Les auteurs ont suivi plusieurs centaines de livreurs et de chauffeurs en Chine, analysant leur réaction après avoir reçu une note négative. Le verdict est clair : une mauvaise évaluation suffit à réduire le sommeil, à accroître la rumination et à maintenir un stress élevé jusqu’au lendemain. Les effets sont plus marqués chez ceux qui croient que leur performance dépend entièrement de l’algorithme. Difficile de décrocher quand son revenu et sa réputation reposent sur une étoile en moins.
Ces systèmes de notation ont sans doute des effets positifs pour les plateformes et les employeurs. Ils permettent d’assurer un niveau de performance élevé et d’offrir un retour immédiat sur la qualité du service. Mais ils imposent aussi un coût psychologique aux travailleurs, et encore davantage à ceux qui sont les plus vulnérables financièrement. Les plateformes ont trouvé dans l’algorithme un outil efficace pour stimuler l’effort, mais au prix d’une exposition accrue au stress et à la fatigue mentale.
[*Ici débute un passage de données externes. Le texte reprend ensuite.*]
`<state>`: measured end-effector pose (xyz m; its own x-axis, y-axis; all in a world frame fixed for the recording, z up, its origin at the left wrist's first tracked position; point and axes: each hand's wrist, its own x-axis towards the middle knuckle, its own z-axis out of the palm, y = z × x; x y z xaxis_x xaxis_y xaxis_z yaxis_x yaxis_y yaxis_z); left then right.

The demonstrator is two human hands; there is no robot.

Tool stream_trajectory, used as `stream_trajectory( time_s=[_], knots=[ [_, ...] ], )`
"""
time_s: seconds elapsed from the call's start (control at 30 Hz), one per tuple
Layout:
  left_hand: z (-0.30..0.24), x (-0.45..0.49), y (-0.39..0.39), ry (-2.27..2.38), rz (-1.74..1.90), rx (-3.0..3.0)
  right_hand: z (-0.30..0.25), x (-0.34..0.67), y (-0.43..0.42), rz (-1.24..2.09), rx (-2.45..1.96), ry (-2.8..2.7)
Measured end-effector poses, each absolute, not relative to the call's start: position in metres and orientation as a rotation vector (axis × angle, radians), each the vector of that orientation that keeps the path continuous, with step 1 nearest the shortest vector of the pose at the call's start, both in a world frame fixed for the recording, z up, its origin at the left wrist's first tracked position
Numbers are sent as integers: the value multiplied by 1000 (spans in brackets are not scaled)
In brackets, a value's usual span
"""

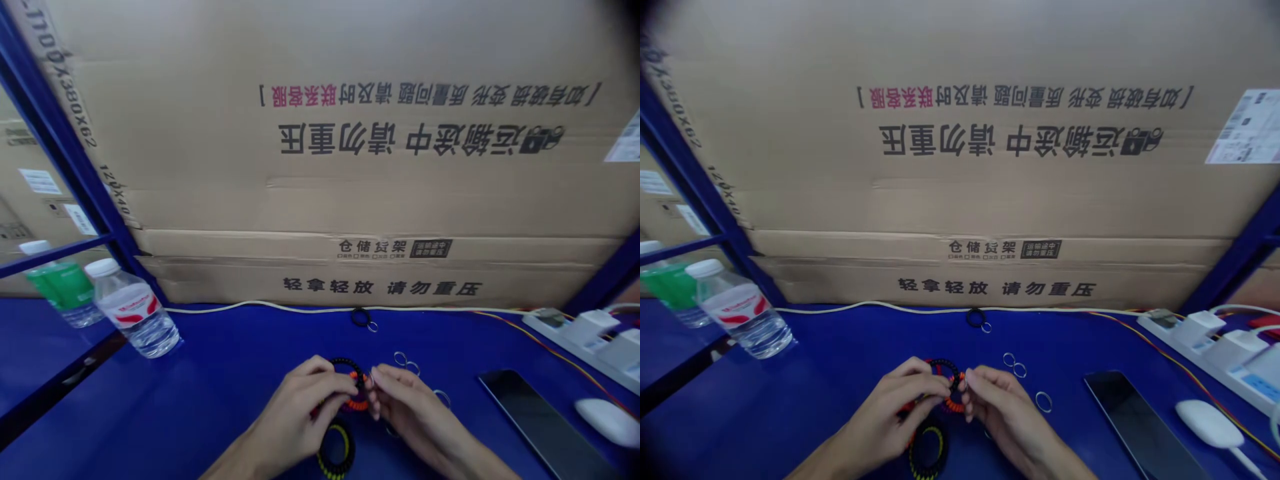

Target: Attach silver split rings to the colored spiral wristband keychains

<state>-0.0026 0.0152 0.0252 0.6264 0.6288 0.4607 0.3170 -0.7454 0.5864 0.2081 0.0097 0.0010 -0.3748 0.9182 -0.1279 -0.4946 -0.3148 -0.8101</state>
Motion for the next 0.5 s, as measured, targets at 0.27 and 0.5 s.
stream_trajectory(
  time_s=[0.27,0.5],
  knots=[
    [26,-2,15,739,910,2412,4,210,10,1783,-735,-915],
    [25,0,12,825,964,2283,4,207,9,1604,-797,-1033]
  ],
)
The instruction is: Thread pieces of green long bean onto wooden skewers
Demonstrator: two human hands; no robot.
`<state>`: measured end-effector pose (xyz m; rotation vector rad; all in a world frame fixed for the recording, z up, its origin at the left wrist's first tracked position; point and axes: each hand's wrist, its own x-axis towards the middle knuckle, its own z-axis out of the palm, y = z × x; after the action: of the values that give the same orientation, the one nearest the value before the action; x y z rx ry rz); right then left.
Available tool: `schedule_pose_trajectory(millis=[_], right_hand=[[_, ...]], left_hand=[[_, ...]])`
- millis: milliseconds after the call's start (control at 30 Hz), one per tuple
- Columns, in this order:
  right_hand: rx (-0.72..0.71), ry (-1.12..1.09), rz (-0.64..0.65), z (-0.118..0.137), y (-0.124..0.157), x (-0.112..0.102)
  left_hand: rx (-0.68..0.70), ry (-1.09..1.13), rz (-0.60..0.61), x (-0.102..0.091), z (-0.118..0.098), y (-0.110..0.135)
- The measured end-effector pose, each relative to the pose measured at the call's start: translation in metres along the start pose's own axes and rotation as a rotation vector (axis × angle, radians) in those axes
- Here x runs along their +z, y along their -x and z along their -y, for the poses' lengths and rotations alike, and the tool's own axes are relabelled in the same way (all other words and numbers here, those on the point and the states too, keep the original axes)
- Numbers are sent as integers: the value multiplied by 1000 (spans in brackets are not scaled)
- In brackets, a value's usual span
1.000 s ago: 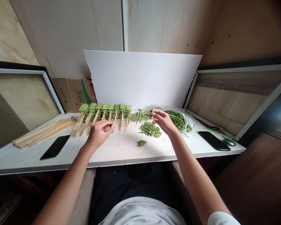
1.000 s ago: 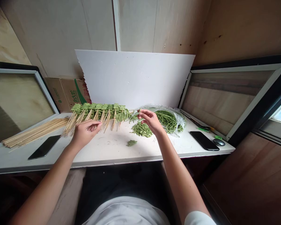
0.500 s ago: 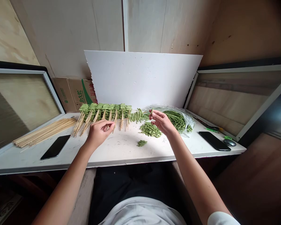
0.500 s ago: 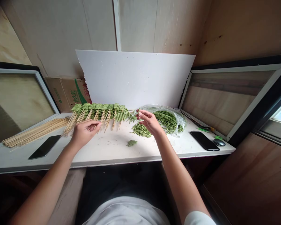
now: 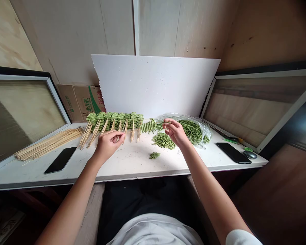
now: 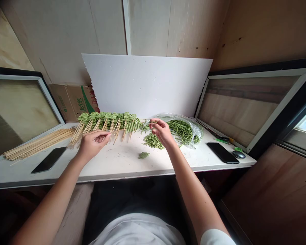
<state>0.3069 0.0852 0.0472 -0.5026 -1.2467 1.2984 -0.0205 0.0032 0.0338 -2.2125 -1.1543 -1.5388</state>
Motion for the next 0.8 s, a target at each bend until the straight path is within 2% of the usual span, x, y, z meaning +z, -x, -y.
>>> schedule_pose_trajectory(millis=[233, 367, 600, 800], right_hand=[[-11, 15, 1, -4, 0, 3], [9, -50, -8, -8, -1, 3], [103, -160, 94, -8, 0, 3], [105, -210, 95, -9, -1, 2]], left_hand=[[-22, 10, 3, 2, 4, 2], [-30, 12, 4, 1, 5, 2], [-30, 11, -2, 1, 4, 2], [-27, 8, -3, 0, 2, 1]])
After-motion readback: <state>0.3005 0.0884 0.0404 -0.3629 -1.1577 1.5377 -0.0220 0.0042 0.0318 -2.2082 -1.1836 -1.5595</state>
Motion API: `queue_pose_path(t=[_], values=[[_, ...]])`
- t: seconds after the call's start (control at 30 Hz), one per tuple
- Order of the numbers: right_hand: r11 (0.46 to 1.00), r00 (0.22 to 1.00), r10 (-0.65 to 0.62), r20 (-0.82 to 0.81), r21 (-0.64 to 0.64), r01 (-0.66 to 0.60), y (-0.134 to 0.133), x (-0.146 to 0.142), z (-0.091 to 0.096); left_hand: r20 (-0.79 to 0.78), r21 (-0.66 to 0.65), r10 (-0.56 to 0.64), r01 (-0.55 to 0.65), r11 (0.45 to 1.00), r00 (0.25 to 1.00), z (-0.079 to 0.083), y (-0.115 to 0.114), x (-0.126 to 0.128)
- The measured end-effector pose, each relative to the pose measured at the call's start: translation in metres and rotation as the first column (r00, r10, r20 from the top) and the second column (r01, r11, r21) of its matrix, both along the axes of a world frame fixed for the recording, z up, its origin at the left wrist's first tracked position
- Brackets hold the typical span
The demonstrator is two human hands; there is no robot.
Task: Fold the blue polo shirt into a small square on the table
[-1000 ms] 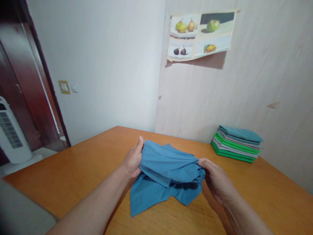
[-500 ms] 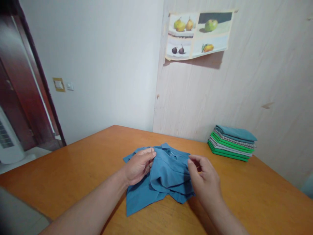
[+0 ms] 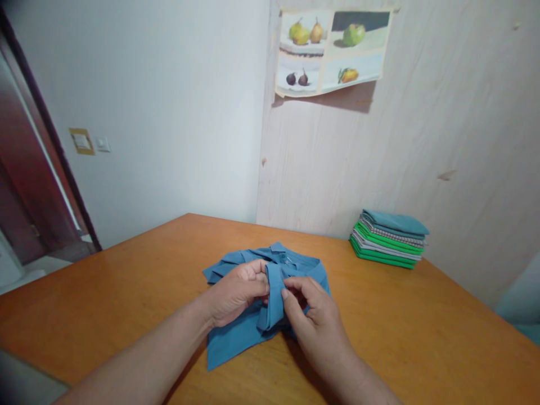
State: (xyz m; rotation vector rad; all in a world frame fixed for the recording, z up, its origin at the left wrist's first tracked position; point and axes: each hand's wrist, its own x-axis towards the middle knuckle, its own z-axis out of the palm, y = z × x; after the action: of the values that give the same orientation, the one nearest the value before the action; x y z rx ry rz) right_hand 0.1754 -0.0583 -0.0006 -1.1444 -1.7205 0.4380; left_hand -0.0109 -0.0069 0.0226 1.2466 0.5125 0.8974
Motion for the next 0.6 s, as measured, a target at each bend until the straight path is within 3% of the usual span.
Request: queue_pose_path(t=[0.2,0.4,0.5,0.6], values=[[1.000,1.000,0.002,0.012,-0.031,-0.002,-0.002,-0.005,-0.001,-0.060,0.030,0.018,-0.017,0.999,0.998,0.001,-0.006,0.004],[0.994,0.994,0.070,0.086,-0.087,-0.062,-0.007,-0.013,0.004,-0.229,0.297,0.168,-0.096,0.950,0.959,-0.005,-0.008,0.009],[0.990,0.997,0.083,0.004,-0.115,-0.082,-0.003,-0.011,0.002,-0.265,0.366,0.244,-0.137,0.920,0.933,-0.007,-0.007,0.010],[0.976,0.977,0.059,-0.205,-0.194,-0.099,0.005,-0.005,-0.005,-0.179,0.274,0.278,-0.223,0.935,0.944,-0.005,-0.006,0.009]])
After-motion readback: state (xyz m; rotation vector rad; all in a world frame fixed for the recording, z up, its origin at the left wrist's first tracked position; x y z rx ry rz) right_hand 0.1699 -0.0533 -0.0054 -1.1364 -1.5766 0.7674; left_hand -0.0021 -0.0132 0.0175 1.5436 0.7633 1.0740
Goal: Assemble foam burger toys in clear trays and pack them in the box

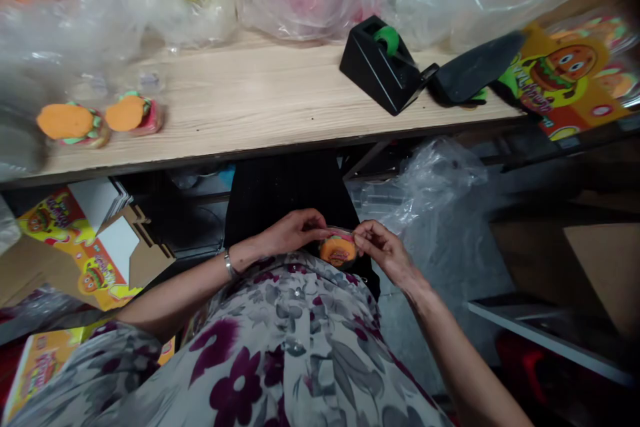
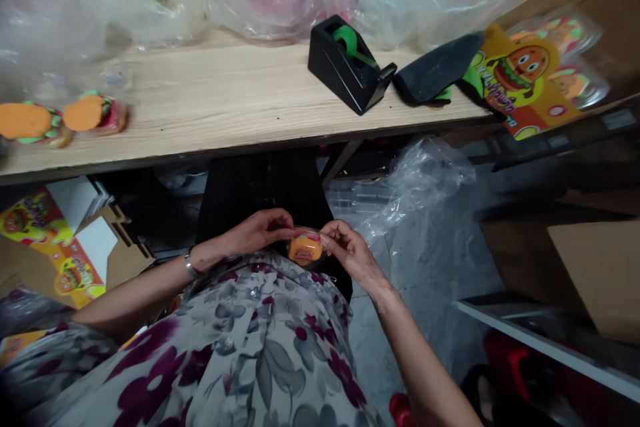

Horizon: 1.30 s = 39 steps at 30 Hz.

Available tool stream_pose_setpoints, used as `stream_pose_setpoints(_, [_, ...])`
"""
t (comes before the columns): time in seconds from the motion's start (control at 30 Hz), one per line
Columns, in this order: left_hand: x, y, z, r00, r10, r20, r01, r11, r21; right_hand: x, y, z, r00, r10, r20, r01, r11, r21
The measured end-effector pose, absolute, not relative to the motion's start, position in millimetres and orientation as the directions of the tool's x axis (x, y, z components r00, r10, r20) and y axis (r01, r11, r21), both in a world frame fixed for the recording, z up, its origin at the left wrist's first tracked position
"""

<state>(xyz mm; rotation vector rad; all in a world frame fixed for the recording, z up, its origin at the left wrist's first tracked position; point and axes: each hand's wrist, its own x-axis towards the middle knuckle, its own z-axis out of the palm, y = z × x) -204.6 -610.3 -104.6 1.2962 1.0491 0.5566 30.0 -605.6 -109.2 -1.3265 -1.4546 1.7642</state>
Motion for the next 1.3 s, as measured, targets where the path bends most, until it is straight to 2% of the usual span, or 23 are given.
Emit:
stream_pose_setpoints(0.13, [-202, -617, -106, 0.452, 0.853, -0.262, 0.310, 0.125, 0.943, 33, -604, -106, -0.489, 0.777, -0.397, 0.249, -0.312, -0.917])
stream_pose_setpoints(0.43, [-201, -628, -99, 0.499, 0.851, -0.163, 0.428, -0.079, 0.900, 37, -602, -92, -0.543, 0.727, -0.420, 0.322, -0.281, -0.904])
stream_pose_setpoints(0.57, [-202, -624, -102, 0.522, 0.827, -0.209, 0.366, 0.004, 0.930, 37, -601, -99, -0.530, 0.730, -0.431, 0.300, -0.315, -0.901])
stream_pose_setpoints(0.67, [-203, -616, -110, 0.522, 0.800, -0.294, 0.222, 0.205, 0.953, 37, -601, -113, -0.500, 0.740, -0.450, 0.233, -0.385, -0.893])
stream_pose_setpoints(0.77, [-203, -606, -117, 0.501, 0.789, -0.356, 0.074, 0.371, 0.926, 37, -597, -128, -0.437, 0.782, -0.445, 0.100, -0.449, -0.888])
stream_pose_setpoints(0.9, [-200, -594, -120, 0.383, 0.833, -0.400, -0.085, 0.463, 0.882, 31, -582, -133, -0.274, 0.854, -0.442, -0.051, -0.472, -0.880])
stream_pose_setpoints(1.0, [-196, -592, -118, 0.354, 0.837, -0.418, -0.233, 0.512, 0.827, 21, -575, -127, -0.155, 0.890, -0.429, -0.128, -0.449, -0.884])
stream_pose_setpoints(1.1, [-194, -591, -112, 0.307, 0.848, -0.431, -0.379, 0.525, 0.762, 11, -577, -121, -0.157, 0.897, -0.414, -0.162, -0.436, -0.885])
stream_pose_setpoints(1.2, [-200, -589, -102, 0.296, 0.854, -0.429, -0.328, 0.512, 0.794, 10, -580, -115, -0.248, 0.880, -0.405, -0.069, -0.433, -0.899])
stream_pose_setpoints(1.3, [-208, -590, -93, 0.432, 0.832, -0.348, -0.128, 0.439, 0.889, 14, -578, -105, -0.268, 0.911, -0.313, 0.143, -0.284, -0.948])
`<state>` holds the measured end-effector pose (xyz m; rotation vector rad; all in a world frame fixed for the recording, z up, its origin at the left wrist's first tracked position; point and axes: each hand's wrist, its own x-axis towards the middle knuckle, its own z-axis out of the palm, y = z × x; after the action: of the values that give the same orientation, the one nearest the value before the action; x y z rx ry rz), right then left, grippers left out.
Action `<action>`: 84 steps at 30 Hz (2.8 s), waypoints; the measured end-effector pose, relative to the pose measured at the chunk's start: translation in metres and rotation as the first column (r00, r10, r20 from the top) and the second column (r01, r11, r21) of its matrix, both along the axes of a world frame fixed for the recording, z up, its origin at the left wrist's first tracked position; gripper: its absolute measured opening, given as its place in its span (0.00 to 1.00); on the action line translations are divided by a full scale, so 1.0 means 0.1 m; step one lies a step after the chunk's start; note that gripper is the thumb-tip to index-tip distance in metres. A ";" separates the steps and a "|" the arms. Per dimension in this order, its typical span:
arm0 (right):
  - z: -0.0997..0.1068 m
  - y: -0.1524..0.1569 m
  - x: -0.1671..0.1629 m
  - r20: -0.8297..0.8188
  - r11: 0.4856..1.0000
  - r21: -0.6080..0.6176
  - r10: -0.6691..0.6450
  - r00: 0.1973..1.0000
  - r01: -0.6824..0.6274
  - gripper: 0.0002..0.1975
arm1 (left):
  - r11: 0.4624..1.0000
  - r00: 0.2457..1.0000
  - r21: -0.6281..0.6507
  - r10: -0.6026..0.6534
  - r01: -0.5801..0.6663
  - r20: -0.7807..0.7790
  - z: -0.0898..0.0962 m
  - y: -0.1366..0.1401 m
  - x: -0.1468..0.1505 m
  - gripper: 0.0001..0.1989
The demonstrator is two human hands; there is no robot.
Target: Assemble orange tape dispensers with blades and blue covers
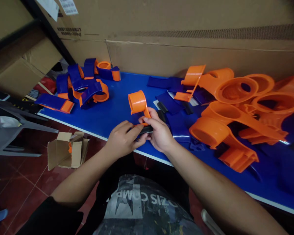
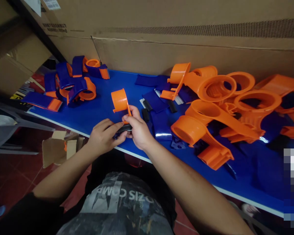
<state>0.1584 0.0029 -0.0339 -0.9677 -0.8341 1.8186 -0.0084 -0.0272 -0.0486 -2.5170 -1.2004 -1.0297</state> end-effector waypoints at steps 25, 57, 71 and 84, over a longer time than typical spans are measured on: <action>-0.01 0.01 -0.02 -0.027 1.000 -0.001 -0.031 0.999 0.031 0.18 | 0.991 1.000 0.131 0.007 -0.005 -0.014 0.00 -0.10 0.07 0.04; -0.01 0.01 0.00 -0.063 0.998 -0.017 -0.057 0.996 0.056 0.18 | 0.998 0.977 -0.049 -0.024 0.035 0.213 -0.01 -0.04 0.13 0.03; -0.04 0.03 0.01 -0.072 0.998 -0.001 -0.065 0.995 0.065 0.18 | 0.988 0.956 -0.157 0.052 -0.006 0.287 -0.08 -0.07 0.25 0.06; -0.01 0.01 -0.01 -0.043 0.999 0.018 -0.050 0.998 0.051 0.19 | 0.979 0.952 -0.194 0.124 -0.071 0.280 -0.08 -0.15 0.13 0.14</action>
<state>0.1574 0.0043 -0.0352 -0.9269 -0.7930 1.7787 0.0045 -0.0426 -0.0567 -2.4660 -1.5479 -1.3594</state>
La recherche soulève ainsi une question plus large, qui dépasse le cas des livreurs et des chauffeurs. Comment concilier la recherche de performance avec la préservation de la santé psychologique dans un monde du travail de plus en plus mesuré et noté? La pratique et le droit du travail devront s’intéresser à cet enjeu pour trouver un équilibre plus durable entre productivité et bien-être.